Pasokan Blanko KTP Elektronik di Kota Surabaya Kembali Normal

Pencetakan KTP-el terus dikebut oleh Dinas Kependudukan dan Catatan Sipil (Dispendukcapil) Kota Surabaya. Sebab, hingga saat ini masih ada 100 ribu lebih warga Surabaya yang pengajuan cetak KTP-el nya belum dapat dicukupi.

SURABAYA (global-news.co.id) – Pencetakan KTP Elektronik (KTP-el) terus dikebut oleh Dinas Kependudukan dan Catatan Sipil (Dispendukcapil) Kota Surabaya. Sebab, hingga saat ini masih ada 100 ribu lebih warga Surabaya yang pengajuan cetak KTP-el nya belum dapat dicukupi, sehingga warga sementara mendapatkan surat keterangan (suket) penggati KTP-el.

Kepala Dispendukcapil Surabaya, Agus Imam Sonhaji menjelaskan, bahwa dinasnya memiliki tanggungan untuk menyelesaikan penggantian suket pengganti KTP-el tersebut menjadi KTP-el. Sehingga ketika awal pebruari ini pasokan blanko KTP-el normal, pihaknya langsung melakukan percepatan pencetakan KTP-el.

“Apalagi masanya suket itu hanya 6 bulan dan harus diperpanjang lagi apabila belum selesai pencetakan KTP-el nya, sehingga kami ingin menyelesaikan pencetakannya itu,” kata Agus di ruang kerjanya, Rabu (12/2/2020).

Agus menjelaskan, anak buahnya sudah mulai lembur hingga pukul 23.00 WIB tiap harinya untuk melakukan pencetakan. Hal itu akan terus dilakukannya hingga blanko KTP-el habis dan segera meminta kembali ke Kementrian Dalam Negeri guna melanjutkan penyelesaian pengajuan cetak KTP-el yang sementara masih berupa suket tersebut. “Mulai Rabu hingga minggu sore (9/2/2020), kami sudah mencetak hampir 25 ribu KTP-el,” tegasnya.

Tentunya, proses pencetakan itu memegang teguh azas antrian. Artinya, yang dicetak terlebih dahulu adalah pendaftar atau pemegang suket yang lebih awal. Di samping itu, Dispendukcapil juga mendahulukan warga  yang baru pertama kali mengajukan KTP-el (umur 17 tahun atau baru perekaman KTP-el), bukan yang karena hilang / rusak dan sebagainya. “Karena ini jumlahnya sangat banyak, ya memang harus menunggu. Kami tidak mencetak lebih dulu KTP-el warga yang baru daftar,”  ujarnya.

Agus menjelaskan, setelah KTP-el itu tercetak, selanjutnya Dispendukcapil mengirimkan KTP-el tersebut ke kelurahan-kelurahan untuk memudahkan warga dalam mengambilnya, sehingga warga tidak perlu ke Siola untuk mengambilnya. Hingga Jumat, Dispendukcapil sudah mengirimkan lebih dari 3 ribu – an KTP-el ke kelurahan-kelurahan. “Jadi, ini sama-sama jalan. Pencetakan dikebut dan pendistribusian ke kelurahan-kelurahan hingga sampai ke tangan pemohon / warga juga dikebut,” imbuhnya.
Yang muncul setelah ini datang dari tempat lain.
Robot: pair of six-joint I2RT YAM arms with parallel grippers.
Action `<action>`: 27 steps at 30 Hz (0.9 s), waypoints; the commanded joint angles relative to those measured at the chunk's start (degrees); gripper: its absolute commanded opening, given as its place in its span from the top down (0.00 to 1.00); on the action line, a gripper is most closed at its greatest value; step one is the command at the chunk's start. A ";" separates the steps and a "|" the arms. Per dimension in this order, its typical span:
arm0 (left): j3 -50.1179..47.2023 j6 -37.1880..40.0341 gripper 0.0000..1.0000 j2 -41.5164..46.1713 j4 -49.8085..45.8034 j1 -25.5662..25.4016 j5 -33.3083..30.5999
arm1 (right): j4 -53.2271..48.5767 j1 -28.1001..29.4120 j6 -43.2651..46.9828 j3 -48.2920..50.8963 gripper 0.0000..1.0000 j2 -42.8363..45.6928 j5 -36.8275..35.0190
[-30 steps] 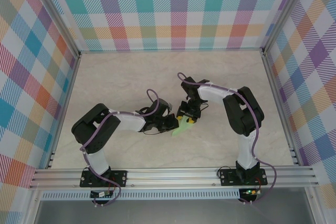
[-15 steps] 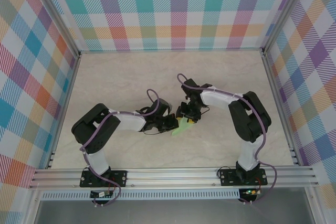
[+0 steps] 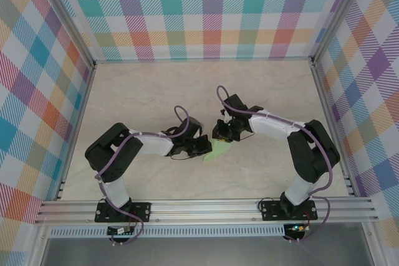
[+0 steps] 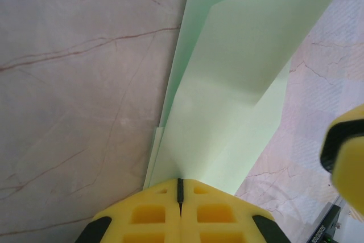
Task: Fold a paper plane with a square sheet of paper (pick it up from the middle)
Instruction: Fourth fold the wing at the center of the table.
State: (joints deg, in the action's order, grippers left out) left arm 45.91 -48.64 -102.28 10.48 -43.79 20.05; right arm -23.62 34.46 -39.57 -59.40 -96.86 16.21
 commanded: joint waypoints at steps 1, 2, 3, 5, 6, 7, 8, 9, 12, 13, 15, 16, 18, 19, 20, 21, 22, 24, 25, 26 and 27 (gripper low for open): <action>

Nah, bagaimana cara warga mengetahui bahwa KTP-el yang diajukan nya sudah tercetak atau belum? Agus menjelaskan warga bisa langsung menscan QR Code yang ada di suket masing-masing (posisi QR Code ada dibawah foto). Setelah discan, akan langsung tampil keterangan sudah dicetak atau belum. “Banyak aplikasi QR Code yang bisa di download di play store, lalu silahkan scan QR Code yang ada di suket,” katanya.

Di samping itu, apabila warga ingin mengetahui tracking proses cetak sampai ke lokasi kelurahan sesuai alamat di KTP-el nya lebih detail, maka bisa juga mendownload aplikasi “Surabaya e-ID” di play store. Setelah mendapatkan akun dan bisa masuk ke aplikasi itu, nanti bisa diklik menu takon.ID dan akan terbuka detail apakah sudah tercetak atau belum.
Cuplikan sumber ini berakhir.